YOUR GOAL:
In the entries that follow, find each line with the word "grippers" and copy it.

Dataset items
- - - -
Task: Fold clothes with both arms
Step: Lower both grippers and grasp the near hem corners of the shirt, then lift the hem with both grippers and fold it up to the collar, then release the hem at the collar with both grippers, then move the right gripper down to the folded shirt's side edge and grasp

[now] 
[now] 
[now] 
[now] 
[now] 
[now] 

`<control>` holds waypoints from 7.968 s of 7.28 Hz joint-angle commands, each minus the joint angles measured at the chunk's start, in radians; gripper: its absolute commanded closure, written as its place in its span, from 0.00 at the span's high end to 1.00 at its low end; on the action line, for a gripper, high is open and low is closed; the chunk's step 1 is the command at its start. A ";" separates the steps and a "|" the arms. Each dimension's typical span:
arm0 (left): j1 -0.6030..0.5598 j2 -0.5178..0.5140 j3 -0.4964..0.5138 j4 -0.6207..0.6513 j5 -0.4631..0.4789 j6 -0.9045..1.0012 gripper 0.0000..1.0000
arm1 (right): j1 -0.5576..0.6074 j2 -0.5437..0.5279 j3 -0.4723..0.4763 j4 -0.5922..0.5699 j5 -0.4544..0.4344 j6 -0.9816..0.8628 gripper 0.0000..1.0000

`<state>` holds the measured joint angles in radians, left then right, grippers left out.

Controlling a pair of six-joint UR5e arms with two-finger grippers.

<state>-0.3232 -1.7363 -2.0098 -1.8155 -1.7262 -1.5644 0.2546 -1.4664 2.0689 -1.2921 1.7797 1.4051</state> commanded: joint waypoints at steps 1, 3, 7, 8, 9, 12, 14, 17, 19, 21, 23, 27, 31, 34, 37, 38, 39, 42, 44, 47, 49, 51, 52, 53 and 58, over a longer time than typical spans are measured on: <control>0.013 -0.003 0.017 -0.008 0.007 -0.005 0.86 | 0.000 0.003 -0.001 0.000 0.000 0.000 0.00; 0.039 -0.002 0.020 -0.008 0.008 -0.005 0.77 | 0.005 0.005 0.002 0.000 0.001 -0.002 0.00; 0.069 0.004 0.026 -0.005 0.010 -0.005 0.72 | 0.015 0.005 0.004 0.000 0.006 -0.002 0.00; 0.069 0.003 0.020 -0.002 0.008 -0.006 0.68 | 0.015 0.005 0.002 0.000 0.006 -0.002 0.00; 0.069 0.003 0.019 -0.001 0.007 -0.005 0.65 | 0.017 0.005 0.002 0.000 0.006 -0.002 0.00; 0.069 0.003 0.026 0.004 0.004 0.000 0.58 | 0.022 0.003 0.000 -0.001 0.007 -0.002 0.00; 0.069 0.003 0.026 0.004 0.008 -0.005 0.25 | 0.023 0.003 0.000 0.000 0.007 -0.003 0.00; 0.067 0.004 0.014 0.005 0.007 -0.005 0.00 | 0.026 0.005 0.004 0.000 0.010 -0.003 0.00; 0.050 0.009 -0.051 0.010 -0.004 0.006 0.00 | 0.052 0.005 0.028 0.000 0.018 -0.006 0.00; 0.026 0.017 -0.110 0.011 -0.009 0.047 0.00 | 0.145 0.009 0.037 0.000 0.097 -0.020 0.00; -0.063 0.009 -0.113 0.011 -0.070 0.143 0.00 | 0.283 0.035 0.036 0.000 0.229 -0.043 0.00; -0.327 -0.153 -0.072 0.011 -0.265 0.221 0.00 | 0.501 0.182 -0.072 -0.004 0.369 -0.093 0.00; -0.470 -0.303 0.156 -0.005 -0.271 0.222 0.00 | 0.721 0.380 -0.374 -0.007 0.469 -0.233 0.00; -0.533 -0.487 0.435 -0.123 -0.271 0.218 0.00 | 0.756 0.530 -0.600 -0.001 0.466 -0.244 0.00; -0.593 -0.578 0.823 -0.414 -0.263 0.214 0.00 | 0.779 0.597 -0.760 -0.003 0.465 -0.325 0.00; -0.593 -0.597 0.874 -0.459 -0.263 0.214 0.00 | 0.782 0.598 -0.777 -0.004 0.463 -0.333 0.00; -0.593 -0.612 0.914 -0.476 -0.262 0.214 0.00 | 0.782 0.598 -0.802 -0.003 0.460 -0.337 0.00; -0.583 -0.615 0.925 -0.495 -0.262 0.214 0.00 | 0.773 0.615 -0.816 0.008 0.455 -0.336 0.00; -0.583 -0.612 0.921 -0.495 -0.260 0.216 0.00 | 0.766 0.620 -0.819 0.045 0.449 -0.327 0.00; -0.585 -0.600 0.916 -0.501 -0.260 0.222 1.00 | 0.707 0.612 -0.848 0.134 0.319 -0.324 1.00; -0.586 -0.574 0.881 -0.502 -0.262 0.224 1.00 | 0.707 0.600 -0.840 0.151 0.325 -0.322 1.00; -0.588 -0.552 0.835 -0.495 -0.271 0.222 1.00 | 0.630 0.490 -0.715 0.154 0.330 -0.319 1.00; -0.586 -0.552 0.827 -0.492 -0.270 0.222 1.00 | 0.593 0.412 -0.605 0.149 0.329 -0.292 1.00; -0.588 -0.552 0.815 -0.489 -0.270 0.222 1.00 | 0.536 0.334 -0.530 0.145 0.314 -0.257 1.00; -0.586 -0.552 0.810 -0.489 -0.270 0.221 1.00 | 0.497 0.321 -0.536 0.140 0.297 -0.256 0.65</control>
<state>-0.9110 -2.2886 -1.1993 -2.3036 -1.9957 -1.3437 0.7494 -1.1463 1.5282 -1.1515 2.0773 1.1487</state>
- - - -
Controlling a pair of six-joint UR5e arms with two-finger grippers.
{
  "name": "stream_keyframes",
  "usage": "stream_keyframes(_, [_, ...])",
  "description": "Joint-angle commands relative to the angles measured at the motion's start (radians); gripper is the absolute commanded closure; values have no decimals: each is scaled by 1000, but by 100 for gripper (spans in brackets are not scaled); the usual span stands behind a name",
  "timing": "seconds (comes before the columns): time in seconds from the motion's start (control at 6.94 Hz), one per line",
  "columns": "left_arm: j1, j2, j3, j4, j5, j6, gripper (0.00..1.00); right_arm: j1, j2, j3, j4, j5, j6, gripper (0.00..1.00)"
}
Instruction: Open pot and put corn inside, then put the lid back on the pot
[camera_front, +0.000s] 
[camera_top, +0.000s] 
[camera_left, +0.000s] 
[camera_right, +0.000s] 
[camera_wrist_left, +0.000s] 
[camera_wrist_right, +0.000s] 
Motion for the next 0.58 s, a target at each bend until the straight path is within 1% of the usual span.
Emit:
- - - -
RESPONSE TO THIS EXERCISE:
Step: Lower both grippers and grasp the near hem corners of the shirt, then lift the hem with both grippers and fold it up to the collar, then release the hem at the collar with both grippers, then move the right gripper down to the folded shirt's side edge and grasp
`<state>` holds the measured joint angles in radians, left then right, grippers left out.
Controlling a pair of six-joint UR5e arms with two-finger grippers.
Controlling a pair of six-joint UR5e arms with two-finger grippers.

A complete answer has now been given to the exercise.